Steve Crossley
29 October 2021
Ever since the happy sixteenth-century custom of chopping off the ears of vagabonds, rogues and sturdy beggars, the British have had some difficulty in distinguishing poverty from crime. The poor have been a nuisance, a threat and a financial burden throughout our history. (Golding and Middleton, 1982: 186)

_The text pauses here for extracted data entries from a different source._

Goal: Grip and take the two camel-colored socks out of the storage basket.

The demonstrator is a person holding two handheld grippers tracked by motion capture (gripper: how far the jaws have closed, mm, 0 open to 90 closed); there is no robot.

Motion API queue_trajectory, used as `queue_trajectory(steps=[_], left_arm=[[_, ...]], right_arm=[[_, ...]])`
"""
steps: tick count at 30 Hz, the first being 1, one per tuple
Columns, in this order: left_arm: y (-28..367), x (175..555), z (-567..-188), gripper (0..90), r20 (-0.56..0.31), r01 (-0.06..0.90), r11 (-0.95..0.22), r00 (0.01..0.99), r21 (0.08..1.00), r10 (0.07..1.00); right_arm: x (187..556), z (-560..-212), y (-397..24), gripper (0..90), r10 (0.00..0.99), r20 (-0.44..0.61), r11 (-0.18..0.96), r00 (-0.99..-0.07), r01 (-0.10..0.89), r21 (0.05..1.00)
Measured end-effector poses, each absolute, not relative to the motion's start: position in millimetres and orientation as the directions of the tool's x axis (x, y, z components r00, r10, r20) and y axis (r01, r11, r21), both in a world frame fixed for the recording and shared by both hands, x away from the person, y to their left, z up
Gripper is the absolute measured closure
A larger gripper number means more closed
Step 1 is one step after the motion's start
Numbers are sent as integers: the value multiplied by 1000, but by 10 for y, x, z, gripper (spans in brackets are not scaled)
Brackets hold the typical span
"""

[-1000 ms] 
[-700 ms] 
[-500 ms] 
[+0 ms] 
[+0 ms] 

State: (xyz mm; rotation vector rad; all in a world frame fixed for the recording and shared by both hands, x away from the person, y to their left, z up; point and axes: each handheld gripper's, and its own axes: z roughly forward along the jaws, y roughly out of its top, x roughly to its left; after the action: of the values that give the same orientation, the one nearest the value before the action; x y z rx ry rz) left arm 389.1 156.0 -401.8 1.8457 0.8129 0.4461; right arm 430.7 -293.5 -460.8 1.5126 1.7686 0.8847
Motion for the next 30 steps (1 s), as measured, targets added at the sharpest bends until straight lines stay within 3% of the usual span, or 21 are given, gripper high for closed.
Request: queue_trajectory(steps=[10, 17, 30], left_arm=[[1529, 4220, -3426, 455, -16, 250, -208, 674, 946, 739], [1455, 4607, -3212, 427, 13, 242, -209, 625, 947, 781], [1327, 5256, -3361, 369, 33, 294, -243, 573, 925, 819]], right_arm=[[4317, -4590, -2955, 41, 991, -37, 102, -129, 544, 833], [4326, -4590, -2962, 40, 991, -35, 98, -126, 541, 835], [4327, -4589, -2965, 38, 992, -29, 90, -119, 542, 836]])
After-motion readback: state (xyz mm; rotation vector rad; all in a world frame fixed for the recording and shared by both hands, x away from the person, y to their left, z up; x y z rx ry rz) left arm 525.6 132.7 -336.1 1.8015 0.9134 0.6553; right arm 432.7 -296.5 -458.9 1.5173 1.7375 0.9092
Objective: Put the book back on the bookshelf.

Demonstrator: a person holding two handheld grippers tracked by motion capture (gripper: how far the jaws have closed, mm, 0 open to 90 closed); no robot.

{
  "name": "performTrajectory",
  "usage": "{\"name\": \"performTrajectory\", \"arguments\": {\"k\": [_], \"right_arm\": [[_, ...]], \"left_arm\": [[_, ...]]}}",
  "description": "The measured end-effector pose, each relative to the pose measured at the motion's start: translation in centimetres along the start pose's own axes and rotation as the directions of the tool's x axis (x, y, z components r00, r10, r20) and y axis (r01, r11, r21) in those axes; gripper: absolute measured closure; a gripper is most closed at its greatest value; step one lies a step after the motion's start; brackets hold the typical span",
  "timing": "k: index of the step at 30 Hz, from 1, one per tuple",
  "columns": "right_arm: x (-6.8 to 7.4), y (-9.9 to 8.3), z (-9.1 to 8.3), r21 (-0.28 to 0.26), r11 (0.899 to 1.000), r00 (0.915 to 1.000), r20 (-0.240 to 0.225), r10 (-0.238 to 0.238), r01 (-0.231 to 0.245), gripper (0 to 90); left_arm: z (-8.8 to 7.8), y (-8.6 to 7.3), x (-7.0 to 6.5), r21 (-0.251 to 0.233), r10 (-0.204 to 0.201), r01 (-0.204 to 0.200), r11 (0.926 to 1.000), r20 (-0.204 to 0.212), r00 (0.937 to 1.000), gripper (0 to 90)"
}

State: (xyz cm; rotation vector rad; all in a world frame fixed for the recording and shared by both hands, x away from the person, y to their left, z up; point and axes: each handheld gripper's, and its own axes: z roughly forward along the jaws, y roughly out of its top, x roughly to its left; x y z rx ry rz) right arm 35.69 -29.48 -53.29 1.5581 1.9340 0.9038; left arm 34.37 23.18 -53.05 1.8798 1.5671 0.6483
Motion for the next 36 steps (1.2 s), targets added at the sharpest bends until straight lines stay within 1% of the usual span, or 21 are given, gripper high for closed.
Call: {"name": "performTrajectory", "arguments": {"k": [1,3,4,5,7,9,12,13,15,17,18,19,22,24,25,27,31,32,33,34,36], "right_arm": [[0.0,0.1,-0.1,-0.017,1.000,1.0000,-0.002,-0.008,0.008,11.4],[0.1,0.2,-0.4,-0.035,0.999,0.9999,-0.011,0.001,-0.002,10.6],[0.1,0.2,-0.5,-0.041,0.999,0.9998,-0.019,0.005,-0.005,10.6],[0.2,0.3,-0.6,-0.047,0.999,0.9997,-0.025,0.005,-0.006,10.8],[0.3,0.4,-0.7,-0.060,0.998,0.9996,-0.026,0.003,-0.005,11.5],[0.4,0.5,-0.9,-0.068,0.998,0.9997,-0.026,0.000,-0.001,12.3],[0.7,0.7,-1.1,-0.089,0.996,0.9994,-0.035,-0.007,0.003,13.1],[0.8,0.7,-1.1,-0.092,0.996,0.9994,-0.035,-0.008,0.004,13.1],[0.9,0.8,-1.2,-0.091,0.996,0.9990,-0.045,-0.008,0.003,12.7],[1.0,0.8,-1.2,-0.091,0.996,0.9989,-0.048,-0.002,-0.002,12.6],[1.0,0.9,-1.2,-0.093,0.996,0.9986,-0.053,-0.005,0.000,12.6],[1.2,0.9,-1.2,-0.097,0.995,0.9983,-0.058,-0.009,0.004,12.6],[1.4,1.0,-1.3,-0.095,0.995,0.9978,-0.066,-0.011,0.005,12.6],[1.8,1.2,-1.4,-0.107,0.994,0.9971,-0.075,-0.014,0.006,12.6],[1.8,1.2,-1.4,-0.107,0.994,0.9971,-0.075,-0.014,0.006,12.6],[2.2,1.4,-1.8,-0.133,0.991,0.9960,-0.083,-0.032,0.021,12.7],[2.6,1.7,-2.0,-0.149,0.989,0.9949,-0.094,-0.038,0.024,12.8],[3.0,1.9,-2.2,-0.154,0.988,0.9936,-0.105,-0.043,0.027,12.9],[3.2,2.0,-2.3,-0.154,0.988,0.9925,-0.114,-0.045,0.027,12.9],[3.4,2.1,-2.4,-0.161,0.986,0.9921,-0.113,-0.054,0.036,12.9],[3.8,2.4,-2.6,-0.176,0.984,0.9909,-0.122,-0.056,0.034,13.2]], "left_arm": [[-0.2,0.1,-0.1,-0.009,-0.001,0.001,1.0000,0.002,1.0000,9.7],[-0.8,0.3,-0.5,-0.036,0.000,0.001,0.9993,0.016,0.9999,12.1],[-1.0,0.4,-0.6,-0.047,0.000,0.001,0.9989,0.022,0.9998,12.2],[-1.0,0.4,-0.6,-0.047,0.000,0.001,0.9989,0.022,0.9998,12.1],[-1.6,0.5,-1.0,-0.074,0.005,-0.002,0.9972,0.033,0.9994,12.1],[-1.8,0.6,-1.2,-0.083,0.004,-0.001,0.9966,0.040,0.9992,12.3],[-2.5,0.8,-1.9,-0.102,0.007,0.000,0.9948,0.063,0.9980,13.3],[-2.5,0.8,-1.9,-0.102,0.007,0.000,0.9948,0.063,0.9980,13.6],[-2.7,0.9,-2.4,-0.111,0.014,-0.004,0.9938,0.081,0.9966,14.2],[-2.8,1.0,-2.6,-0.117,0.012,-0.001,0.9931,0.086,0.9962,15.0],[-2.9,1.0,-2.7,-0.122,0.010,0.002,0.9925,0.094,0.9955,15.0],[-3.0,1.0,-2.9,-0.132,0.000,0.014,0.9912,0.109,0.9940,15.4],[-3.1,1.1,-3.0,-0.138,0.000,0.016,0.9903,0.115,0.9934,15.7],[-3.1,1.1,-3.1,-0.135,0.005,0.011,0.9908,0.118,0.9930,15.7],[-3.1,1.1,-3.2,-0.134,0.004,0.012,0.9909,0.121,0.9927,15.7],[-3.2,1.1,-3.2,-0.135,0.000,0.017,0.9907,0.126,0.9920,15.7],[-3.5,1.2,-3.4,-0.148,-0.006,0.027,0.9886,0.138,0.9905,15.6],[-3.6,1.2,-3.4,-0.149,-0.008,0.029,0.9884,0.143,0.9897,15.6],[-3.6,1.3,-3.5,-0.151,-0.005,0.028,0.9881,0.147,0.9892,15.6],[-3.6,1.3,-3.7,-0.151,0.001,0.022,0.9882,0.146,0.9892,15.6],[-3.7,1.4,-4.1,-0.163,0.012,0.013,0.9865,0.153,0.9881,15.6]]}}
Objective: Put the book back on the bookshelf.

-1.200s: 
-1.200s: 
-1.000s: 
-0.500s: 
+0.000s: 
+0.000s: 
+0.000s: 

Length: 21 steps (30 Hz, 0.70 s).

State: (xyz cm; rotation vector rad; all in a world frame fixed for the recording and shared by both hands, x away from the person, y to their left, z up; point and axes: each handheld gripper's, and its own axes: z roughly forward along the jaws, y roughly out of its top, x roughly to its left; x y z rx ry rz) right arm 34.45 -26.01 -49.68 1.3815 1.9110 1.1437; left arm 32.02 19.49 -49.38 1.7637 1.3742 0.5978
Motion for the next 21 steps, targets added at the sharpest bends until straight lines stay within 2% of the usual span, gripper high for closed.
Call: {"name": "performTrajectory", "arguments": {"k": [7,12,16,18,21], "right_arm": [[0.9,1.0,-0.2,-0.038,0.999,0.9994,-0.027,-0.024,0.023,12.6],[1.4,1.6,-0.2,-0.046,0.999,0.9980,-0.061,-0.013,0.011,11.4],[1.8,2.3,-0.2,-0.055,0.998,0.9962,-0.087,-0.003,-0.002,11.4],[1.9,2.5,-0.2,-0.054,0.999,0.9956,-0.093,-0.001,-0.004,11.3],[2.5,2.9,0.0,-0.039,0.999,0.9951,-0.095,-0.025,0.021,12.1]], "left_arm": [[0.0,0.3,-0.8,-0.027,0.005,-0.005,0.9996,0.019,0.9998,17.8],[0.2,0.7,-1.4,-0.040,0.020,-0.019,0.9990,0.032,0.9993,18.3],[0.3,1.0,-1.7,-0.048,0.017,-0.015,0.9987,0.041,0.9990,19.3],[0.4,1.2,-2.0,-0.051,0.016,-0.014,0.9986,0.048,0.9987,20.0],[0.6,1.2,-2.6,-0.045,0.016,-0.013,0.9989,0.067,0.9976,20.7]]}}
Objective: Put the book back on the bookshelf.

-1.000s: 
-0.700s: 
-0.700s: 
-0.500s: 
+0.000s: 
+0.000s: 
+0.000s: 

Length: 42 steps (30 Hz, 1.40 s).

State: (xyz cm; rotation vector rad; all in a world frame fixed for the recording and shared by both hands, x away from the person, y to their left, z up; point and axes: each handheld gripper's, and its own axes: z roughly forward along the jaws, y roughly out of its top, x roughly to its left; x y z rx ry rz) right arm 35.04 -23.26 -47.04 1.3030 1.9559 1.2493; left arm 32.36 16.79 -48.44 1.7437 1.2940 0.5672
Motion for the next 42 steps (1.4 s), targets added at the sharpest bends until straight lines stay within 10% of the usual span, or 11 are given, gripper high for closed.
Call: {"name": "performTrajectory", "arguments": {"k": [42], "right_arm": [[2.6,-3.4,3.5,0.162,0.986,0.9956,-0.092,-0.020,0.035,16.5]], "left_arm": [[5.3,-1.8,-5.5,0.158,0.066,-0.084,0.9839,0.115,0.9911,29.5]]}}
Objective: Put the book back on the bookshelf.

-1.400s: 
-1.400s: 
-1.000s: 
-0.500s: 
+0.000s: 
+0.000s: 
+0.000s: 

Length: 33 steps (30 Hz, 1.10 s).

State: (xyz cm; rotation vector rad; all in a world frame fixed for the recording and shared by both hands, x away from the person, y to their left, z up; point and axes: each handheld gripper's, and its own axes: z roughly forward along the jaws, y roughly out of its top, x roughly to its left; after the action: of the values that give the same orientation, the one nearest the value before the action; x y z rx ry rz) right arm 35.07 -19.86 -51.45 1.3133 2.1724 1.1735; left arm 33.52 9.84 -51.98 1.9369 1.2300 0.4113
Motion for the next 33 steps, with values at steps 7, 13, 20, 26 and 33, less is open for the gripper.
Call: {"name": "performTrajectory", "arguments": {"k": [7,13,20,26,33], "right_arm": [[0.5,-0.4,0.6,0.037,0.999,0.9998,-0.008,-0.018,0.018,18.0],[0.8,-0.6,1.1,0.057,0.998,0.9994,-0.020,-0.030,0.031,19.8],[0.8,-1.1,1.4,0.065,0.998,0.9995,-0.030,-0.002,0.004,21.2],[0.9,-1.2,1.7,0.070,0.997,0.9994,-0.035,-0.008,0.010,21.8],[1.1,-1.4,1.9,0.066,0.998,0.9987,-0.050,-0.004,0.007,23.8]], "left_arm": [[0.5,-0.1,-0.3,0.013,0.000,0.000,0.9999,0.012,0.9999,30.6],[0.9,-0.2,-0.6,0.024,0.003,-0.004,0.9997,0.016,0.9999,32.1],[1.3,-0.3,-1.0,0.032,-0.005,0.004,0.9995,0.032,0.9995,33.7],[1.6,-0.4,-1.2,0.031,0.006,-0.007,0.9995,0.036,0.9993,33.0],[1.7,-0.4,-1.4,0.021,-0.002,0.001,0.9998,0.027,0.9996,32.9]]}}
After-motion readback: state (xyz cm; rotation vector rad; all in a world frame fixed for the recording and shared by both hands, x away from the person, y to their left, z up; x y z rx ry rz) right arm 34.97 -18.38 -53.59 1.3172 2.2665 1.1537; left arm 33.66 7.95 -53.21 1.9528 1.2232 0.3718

Concerns about troublesome or deviant, anti-social groups who threaten wider societal norms are not a new phenomenon, and nor are attempts to split people living in poverty into categories along an axis of ‘deserving’ to ‘undeserving’. As the quote above illustrates, there is also a long history of British individuals and institutions conflating poverty with crime and anti-social behaviour. Put simply, being poor has often been equated with behaving poorly, even to this day.
As far back as the 1500s, legislation categorised poor people into three distinct groups: the impotent; casualties; and the thriftless. The first group comprised orphans, and those who were sick or disabled. The second group included those who had been injured or wounded at war, and the third group, covering vagabonds, sturdy beggars, rogues and ‘the idle’, was the one that was viewed as problematic.
The Poor Law of 1834 included an official distinction between the ‘deserving’ and ‘undeserving’ poor and the state then began to get more involved in the control, as well as the care, of poor families. Social historians have charted the fairly frequent emergence of new labels for the ‘undeserving poor’ since Victorian times. The ‘social residuum’ of the late 1800s morphed into the ‘unemployables’ in the early 1900s and then, with the help of interest and interventions from the Eugenics Society, into the ‘social problem group’ of the 1920s and 30s. The evacuations of slum children during the Second World War provided the impetus for the concept of ‘problem families’ to emerge aided by a report published by the Women’s Group on Public Welfare.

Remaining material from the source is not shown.